• _What the task requires_: Write the data out again exactly, dropping any images it holds.

• _Available data_:
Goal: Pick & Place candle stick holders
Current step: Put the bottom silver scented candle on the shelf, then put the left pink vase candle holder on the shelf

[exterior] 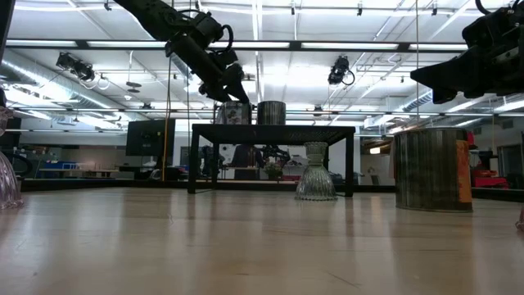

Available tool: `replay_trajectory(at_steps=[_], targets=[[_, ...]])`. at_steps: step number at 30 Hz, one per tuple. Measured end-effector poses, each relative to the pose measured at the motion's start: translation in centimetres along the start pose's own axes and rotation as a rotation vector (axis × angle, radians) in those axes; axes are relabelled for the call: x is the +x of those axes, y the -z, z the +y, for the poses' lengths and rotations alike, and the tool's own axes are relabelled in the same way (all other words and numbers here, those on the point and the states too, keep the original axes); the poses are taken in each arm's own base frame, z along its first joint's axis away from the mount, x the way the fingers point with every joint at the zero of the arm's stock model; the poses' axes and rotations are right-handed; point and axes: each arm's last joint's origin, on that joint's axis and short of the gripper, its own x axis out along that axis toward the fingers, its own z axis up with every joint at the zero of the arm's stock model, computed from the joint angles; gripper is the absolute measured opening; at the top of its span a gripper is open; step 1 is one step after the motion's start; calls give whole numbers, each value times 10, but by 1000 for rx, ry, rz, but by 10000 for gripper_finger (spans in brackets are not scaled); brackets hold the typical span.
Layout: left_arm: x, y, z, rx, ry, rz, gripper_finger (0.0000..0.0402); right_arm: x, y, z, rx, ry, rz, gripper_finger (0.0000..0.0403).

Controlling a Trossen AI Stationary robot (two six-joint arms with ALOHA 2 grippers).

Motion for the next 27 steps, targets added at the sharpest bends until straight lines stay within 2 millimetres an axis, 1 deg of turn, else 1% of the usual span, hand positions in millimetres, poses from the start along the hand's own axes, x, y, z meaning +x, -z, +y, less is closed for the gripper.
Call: replay_trajectory(at_steps=[11,18,21,27], targets=[[-12,-25,5,3,-20,-49,400,0,0,0,0,0,0,20],[-24,-39,7,11,-16,-18,398,0,0,0,0,0,0,20],[-28,-42,7,20,-11,2,397,0,0,0,0,0,0,20],[-42,-52,9,26,-1,52,397,0,0,0,0,0,0,20]])
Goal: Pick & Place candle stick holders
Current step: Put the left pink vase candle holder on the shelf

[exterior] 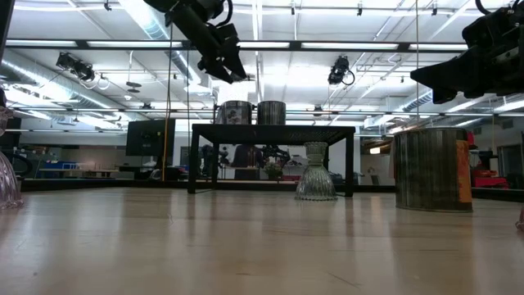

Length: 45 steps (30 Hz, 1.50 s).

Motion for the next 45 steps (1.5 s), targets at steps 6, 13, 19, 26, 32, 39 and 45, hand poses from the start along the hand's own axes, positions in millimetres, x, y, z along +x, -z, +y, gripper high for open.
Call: replay_trajectory(at_steps=[6,13,19,26,32,39,45], targets=[[-9,-6,-1,3,14,23,397,0,0,0,0,0,1,20],[-9,-4,-10,17,42,56,397,0,0,0,0,0,1,20],[-4,0,-26,40,79,76,397,0,0,0,0,0,0,20],[-13,16,-50,79,137,97,397,0,0,0,0,0,0,20],[-30,29,-68,111,169,83,397,0,0,0,0,0,0,20],[-47,43,-84,145,210,77,397,0,0,0,0,0,0,20],[-60,57,-99,192,258,79,397,0,0,0,0,0,0,20]])
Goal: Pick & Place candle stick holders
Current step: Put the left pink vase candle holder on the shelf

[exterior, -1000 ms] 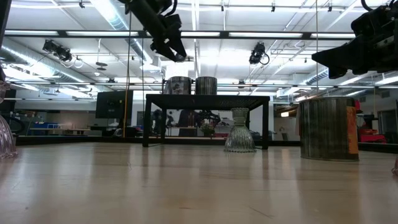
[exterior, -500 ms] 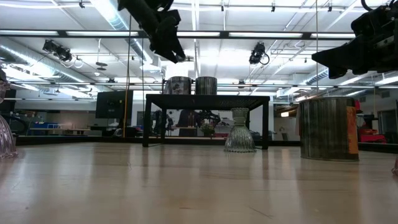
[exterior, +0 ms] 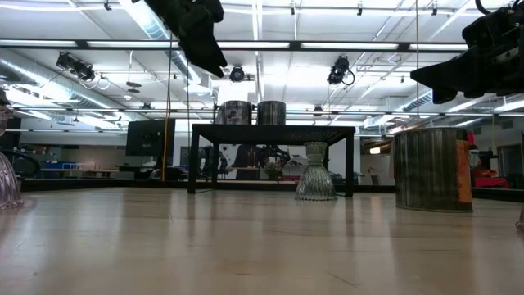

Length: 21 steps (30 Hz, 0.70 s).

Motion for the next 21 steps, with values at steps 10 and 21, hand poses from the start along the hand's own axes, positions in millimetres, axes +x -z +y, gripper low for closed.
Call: replay_trajectory(at_steps=[10,21], targets=[[-8,8,-38,100,108,32,397,0,0,0,0,1,0,20],[-19,18,-92,275,268,141,397,0,0,0,0,0,0,20]])
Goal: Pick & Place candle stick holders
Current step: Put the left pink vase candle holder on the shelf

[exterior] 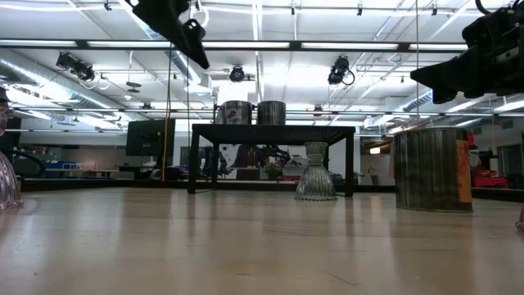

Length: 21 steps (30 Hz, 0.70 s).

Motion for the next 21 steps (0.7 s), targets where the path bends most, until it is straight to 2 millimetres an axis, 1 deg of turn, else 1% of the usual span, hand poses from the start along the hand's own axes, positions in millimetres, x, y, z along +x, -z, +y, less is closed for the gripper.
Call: replay_trajectory(at_steps=[11,16,21], targets=[[-1,0,-57,47,112,80,397,0,0,0,0,0,0,20],[-4,1,-75,88,154,97,397,0,0,0,0,0,0,20],[-8,8,-91,145,173,165,397,0,0,0,0,0,1,20]])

• _Result of this exercise_:
Goal: Pick & Place candle stick holders
Current step: Put the bottom silver scented candle on the shelf, then put the left pink vase candle holder on the shelf

[exterior] 

Available tool: `replay_trajectory(at_steps=[_], targets=[[_, ...]])`. at_steps: step number at 30 Hz, one per tuple. Measured end-effector poses, each relative to the pose measured at the motion's start: translation in centimetres along the start pose's own axes and rotation as a rotation vector (axis × angle, radians) in those axes; axes are relabelled for the call: x is the +x of those axes, y the -z, z the +y, for the poses' lengths and rotations alike, and the tool's own axes are relabelled in the same way (all other words and numbers here, those on the point and the states too, keep the original axes); the poses are taken in each arm's own base frame, z along its first joint's axis away from the mount, x the way the fingers point with every joint at the zero of the arm's stock model; the poses' axes and rotations are right-handed; point and axes: each arm's last joint's origin, on that joint's axis and short of the gripper, its own x axis out along that axis toward the fingers, its own z axis up with every joint at the zero of the arm's stock model, computed from the joint angles; gripper is the absolute measured opening; at the top of its span a gripper is open; step 1 is one step after the motion's start; calls give whole numbers, each value times 10, but by 1000 for rx, ry, rz, but by 10000 for gripper_finger (spans in brackets are not scaled); brackets hold the typical span.
Layout: left_arm: x, y, z, rx, ry, rz, gripper_finger (0.0000..0.0402); right_arm: x, y, z, rx, ry, rz, gripper_finger (0.0000..0.0403).

Controlling a Trossen AI Stationary robot (two six-joint arms with ALOHA 2 grippers).

Motion for the next 27 steps, targets added at the sharpest bends until straight lines stay within 2 millimetres an axis, 1 deg of turn, else 1% of the usual span, hand positions in millimetres, poses from the start along the hand's own axes, x, y, z meaning +x, -z, +y, less is closed for the gripper.
Call: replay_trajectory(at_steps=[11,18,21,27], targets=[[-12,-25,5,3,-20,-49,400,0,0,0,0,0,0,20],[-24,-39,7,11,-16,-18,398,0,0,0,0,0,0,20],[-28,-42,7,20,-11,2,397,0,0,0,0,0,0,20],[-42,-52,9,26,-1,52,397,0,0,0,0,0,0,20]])
Goal: Pick & Place candle stick holders
Current step: Put the left pink vase candle holder on the shelf

[exterior] 

Length: 45 steps (30 Hz, 1.50 s).

Motion for the next 45 steps (1.5 s), targets at steps 6, 13, 19, 26, 32, 39 and 45, hand poses from the start along the hand's own axes, positions in millimetres, x, y, z along +x, -z, +y, gripper high for open.
Call: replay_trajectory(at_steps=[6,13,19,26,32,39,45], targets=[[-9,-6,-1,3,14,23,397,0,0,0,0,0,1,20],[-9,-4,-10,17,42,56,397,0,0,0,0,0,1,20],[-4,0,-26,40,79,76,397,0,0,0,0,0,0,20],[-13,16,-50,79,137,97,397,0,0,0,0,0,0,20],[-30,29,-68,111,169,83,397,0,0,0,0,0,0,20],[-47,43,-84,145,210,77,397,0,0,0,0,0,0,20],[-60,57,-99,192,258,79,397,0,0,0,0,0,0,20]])
Goal: Pick & Place candle stick holders
Current step: Put the left pink vase candle holder on the shelf

[exterior, -1000 ms] 
[exterior, -500 ms] 
[exterior, +0 ms] 

Length: 21 steps (30 Hz, 0.70 s).

Motion for the next 21 steps, with values at steps 10 and 21, hand poses from the start along the hand's own axes, positions in millimetres, axes +x -z +y, gripper low for closed.
Call: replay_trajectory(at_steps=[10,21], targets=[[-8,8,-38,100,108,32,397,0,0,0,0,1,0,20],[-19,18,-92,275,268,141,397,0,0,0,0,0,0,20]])
Goal: Pick & Place candle stick holders
Current step: Put the left pink vase candle holder on the shelf

[exterior] 

Length: 21 steps (30 Hz, 0.70 s).

Motion for the next 21 steps (0.7 s), targets where the path bends most, until it is straight to 2 millimetres an axis, 1 deg of turn, else 1% of the usual span, hand poses from the start along the hand's own axes, positions in millimetres, x, y, z along +x, -z, +y, less is closed for the gripper.
Call: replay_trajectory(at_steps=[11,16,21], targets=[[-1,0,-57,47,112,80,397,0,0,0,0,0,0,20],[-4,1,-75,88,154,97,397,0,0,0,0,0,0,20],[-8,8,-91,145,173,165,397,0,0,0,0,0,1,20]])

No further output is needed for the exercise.